El encuentro con Jesús en la oración, en la Eucaristía, en el hermano... ¿me motiva para cambiar mi conducta: sentimientos, valores, actitudes, acciones? ¿Me doy cuenta de que con Jesús ya tengo el agua viva que calma toda mi sed de felicidad? Después de estar con Jesús, ¿me comprometo a ser evangelizador de los hermanos?
Quiero, Jesús, encontrarme contigo a toda hora y en todo lugar. Tú eres el agua viva que calma toda sed. Por eso, te pido que me sacies con esa agua tuya, para no tener más sed de cosas que me desvían de tu amistad y, en consecuencia, de ser feliz. Saciado de tus dulzuras, me entrego con generosidad a mis hermanos para anunciarles que Tú eres la Buena Noticia para ellos y que sólo Tú puedes saciar todas las apetencias humanas.

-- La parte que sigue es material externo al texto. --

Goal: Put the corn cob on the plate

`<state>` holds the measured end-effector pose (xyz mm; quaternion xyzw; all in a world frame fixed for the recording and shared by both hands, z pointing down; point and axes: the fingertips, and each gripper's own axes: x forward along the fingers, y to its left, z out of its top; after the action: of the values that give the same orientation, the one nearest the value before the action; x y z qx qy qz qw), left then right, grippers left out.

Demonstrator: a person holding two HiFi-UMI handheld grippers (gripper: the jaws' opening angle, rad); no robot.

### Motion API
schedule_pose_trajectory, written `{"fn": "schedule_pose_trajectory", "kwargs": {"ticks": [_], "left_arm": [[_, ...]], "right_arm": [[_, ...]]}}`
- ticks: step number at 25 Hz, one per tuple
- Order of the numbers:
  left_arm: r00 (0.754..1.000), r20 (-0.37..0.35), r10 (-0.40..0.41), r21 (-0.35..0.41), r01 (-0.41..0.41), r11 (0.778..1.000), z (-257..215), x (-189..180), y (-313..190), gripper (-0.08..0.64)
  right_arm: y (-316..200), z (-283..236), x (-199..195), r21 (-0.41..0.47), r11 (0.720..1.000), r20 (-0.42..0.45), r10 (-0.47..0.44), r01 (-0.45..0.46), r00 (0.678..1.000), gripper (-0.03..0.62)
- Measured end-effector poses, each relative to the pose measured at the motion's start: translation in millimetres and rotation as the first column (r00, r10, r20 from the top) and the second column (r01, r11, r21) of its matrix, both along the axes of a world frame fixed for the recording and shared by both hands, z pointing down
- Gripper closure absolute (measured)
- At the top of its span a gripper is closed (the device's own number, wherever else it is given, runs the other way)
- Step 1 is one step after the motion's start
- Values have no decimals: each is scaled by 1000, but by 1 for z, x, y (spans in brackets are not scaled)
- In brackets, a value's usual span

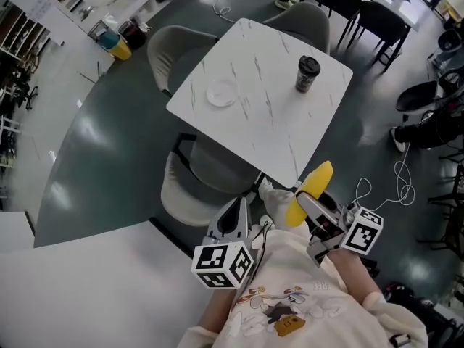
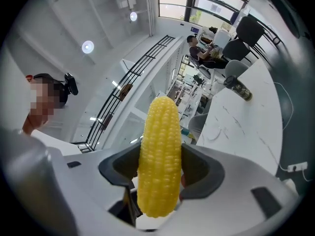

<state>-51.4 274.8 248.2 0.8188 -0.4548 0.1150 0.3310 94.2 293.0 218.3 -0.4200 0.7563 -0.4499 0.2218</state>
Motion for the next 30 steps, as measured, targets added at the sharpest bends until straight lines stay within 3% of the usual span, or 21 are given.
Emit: {"fn": "schedule_pose_trajectory", "kwargs": {"ticks": [13, 30], "left_arm": [[999, 47, -18, -7, 18, 1000, 9, 4, -123, 552], [994, 83, -72, -90, 79, 993, 51, 0, -221, 552]], "right_arm": [[-123, 14, 2, -26, 999, -31, -41, 41, 999, 345], [-245, 59, -15, -128, 985, -63, -122, 114, 991, 345]]}}
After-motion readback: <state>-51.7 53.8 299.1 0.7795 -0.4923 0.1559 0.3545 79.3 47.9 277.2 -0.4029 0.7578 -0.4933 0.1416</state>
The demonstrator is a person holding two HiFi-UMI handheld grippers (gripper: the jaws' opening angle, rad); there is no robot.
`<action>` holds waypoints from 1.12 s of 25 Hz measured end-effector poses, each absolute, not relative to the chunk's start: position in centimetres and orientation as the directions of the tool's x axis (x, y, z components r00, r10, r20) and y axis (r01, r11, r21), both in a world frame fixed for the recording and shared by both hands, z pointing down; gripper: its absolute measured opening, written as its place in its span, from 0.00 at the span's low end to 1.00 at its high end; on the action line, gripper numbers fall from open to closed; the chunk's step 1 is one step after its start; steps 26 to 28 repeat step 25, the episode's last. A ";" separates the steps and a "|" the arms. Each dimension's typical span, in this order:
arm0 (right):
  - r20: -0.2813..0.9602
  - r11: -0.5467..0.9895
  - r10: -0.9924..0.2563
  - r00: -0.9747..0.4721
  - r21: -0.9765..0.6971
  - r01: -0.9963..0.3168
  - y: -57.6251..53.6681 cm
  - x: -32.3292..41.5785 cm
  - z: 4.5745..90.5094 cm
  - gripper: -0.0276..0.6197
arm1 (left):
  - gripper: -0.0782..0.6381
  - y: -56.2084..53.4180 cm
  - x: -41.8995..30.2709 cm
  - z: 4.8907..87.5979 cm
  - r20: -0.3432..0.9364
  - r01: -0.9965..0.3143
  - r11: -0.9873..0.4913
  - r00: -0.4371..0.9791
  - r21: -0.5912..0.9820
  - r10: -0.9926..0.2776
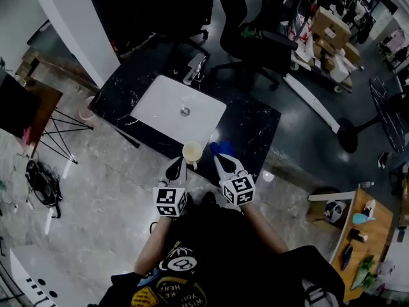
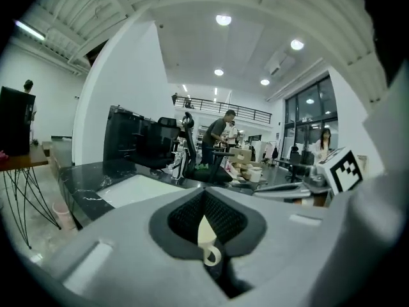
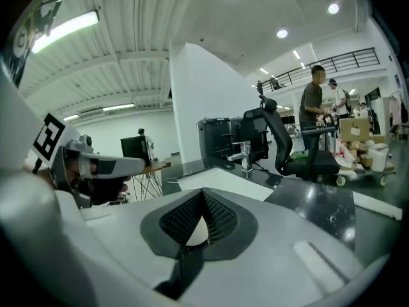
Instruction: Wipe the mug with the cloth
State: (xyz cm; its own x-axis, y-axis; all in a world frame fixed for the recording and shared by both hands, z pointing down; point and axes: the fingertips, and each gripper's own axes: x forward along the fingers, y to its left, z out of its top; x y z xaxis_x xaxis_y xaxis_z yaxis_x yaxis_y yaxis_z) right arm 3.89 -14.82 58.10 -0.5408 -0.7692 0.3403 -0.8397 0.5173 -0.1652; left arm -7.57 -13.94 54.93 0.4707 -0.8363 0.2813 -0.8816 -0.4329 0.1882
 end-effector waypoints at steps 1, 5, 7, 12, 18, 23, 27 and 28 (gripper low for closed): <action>0.342 0.507 -0.771 -0.538 -0.181 -0.842 -14.9 4.1 58.1 0.05 | 0.11 -13.9 -7.4 55.0 0.285 -0.881 -0.435 0.472 0.186 -0.835; 0.334 0.502 -0.778 -0.532 -0.178 -0.846 -14.8 4.3 57.6 0.05 | 0.11 -13.9 -7.4 55.3 0.290 -0.885 -0.428 0.464 0.183 -0.837; 0.329 0.511 -0.781 -0.532 -0.156 -0.846 -14.7 4.2 57.2 0.05 | 0.11 -13.9 -7.5 55.2 0.286 -0.889 -0.425 0.457 0.171 -0.842; 0.313 0.502 -0.796 -0.518 -0.135 -0.854 -14.9 4.6 56.2 0.05 | 0.11 -14.1 -7.8 54.8 0.281 -0.894 -0.418 0.448 0.162 -0.849; 0.311 0.492 -0.802 -0.511 -0.142 -0.859 -14.8 5.0 56.0 0.05 | 0.11 -14.0 -7.8 54.6 0.278 -0.894 -0.418 0.447 0.159 -0.850; 0.317 0.494 -0.797 -0.514 -0.147 -0.857 -14.7 5.0 56.1 0.05 | 0.11 -14.1 -7.6 54.3 0.275 -0.892 -0.417 0.450 0.173 -0.850; 0.317 0.497 -0.795 -0.516 -0.146 -0.855 -14.7 4.9 56.0 0.05 | 0.11 -14.2 -7.5 54.2 0.272 -0.891 -0.417 0.452 0.177 -0.849; 0.317 0.497 -0.795 -0.516 -0.146 -0.855 -14.7 4.9 56.0 0.05 | 0.11 -14.2 -7.5 54.2 0.272 -0.891 -0.417 0.452 0.177 -0.849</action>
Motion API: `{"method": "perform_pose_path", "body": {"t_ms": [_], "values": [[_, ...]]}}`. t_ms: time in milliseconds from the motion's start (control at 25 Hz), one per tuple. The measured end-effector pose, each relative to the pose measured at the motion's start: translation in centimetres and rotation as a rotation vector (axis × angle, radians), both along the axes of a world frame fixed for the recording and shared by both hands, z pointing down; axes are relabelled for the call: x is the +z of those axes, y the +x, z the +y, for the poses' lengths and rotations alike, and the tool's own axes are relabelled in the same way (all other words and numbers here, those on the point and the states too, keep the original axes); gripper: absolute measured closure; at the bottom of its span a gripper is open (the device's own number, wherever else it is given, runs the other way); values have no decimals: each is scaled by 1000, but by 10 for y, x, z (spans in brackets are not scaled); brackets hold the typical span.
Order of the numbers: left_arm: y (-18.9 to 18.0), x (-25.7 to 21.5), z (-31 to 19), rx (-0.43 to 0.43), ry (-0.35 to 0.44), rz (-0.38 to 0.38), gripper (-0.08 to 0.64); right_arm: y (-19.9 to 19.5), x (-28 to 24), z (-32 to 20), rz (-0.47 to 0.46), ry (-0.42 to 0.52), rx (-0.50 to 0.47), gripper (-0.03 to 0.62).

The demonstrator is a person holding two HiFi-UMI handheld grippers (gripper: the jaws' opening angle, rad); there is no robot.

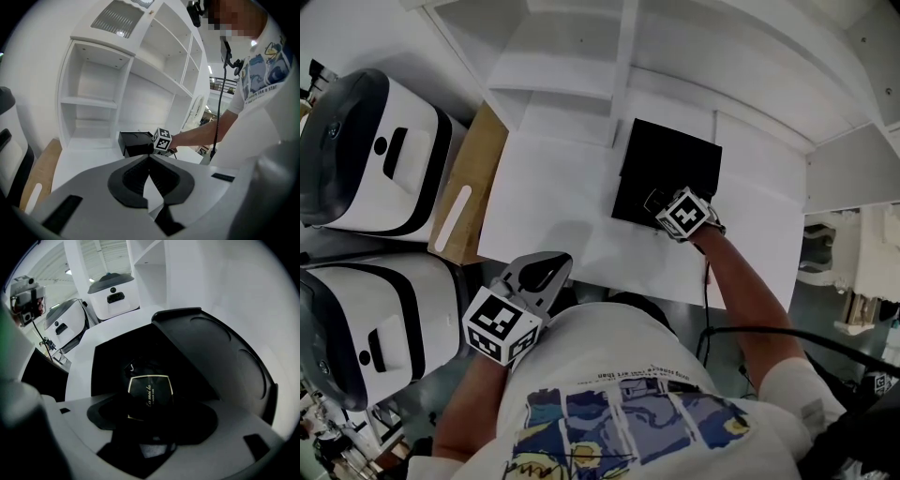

A Jesús, fatigado del camino, sediento del bien de las personas, para descubrir y ofrecer la fuente de la verdadera vida. A la samaritana que descubre a Jesús, sacia su sed de encuentro con el verdadero Dios, y corre a anunciar la Buena Noticia a los suyos. A ti mismo, que en muchos momentos has recibido el consuelo y el gozo de conocer y estar con Jesús y que sientes también el gozo de anunciar a Jesús y ser su testigo ante las personas.
Repite: “Mi alma tiene sed de Ti, Señor” (Sal 63, 2).